As discussed in our 2010 coverage, while China has been an extremely active investor in global mining projects, it has yet to produce a diversified mining market leader to rival the likes of a BHP Billiton or a Rio Tinto. We believe that this will begin to shift in 2011. From an M&A perspective, we expect the Chinese to take a more aggressive approach to outbound M&A and also to develop and consolidate the fragmented Chinese mining sector.

3. Indian entities will seek to secure industrial resource supply via strategic M&A.

We think that Indian buyers will be more active on the M&A front in 2011. Because securing supply will be India's chief concern, many Indian-led deals will resemble typical China-led deals from the 2000-2007 period, often structured as private placements (debt or equity) with offtake or royalty agreements. We also expect that some Indian steel and power conglomerates will take toehold positions in larger iron ore or coal miners, continuing upon the trend of vertical supply chain integration we observed through 2010. Dealmaking will not be limited to the private sector; state-owned companies are also expected to be acquisitive overseas.

4. Frontier markets will be at the forefront of mining M&A. Understanding and managing political risk will be critical to deal success.

With limited assets in developed regions and soaring demand for resources, miners eager for growth have, and will continue to have few other options than to move into frontier markets – high risk regions with underdeveloped mining sectors. Frontier markets are not to be confused with broader emerging markets. The former are regions that have a relatively recent history of steady mining activity. Numerous emerging markets, like Peru, Chile and Brazil, have longer track records of inbound investments in the mining sector and many miners are well acquainted with the regional risks and rewards.

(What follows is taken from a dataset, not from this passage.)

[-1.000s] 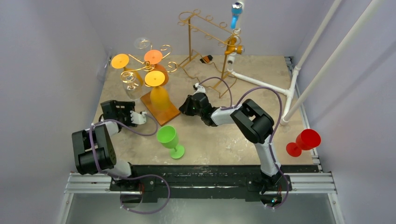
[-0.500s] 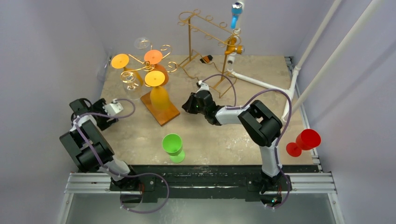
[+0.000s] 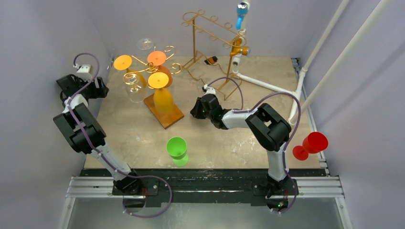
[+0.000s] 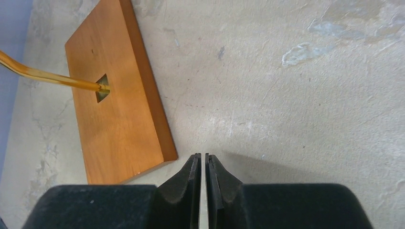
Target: Place the wine glass upside down on the wine glass rack
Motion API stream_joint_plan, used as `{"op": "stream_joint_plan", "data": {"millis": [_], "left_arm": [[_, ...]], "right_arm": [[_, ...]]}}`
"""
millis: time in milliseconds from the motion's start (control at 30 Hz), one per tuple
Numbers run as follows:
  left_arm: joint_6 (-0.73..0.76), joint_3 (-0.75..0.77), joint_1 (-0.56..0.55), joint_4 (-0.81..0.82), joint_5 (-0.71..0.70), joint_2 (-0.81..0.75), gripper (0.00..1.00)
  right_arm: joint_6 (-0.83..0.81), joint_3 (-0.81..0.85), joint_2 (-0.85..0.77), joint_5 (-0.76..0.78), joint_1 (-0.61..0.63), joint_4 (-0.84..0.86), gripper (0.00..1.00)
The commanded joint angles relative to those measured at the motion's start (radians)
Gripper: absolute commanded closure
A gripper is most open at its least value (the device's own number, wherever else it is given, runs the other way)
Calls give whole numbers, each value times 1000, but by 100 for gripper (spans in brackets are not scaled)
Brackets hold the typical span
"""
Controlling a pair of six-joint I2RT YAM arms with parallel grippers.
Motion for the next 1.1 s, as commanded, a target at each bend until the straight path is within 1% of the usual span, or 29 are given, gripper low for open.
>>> {"op": "stream_joint_plan", "data": {"millis": [0,67,133,200,333,400,467,633,767,867,1067], "left_arm": [[-281,60,-94,161,-84,33,26],[-368,58,-116,255,-124,51,26],[-455,91,-128,277,-137,89,27],[-497,121,-142,276,-164,124,28],[-547,108,-153,351,-244,159,30],[-556,99,-152,367,-267,171,32],[-574,59,-152,416,-288,166,34],[-591,-2,-153,476,-341,156,35],[-593,37,-153,453,-357,199,35],[-600,47,-155,473,-375,223,36],[-619,123,-169,478,-404,301,36]], "right_arm": [[-41,-4,-73,41,7,-14,85],[-49,2,-79,47,11,-26,86],[-56,7,-82,52,12,-34,86],[-58,17,-82,56,13,-44,87],[-63,21,-84,57,13,-49,89],[-64,16,-85,59,13,-50,89],[-64,14,-84,60,13,-52,89],[-61,10,-80,42,12,-48,90],[-61,11,-81,41,14,-54,90],[-61,9,-86,40,14,-53,90],[-61,9,-98,45,14,-57,92]]}}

Our report includes a special insert by the Eurasia Group which further discusses political risk in relation to mining projects.

5. Increased stakeholder intervention to create closing hurdles.

Deal market forecasting is not just about where the deals will be and who will be doing them. Equally important for dealmakers is the question: how will deal processes change in 2011? We expect that the biggest change will stem from increased stakeholder criticism of the current direction of mining M&A, which can make closing a deal challenging and even increase integration challenges. To avoid deal disruptions due to stakeholder concerns, we anticipate that through 2011 mining companies will need to:

  • improve collaboration with Non-Governmental Organizations (NGOs) in acquired project regions
  • answer to the collective shareholder voice: and
  • be aware that government stakeholders are becoming more active in the sector.

Our report provides data, deal examples and a deeper perspective on each of these trends and outlook points.

The content of this article is intended to provide a general guide to the subject matter. Specialist advice should be sought about your specific circumstances.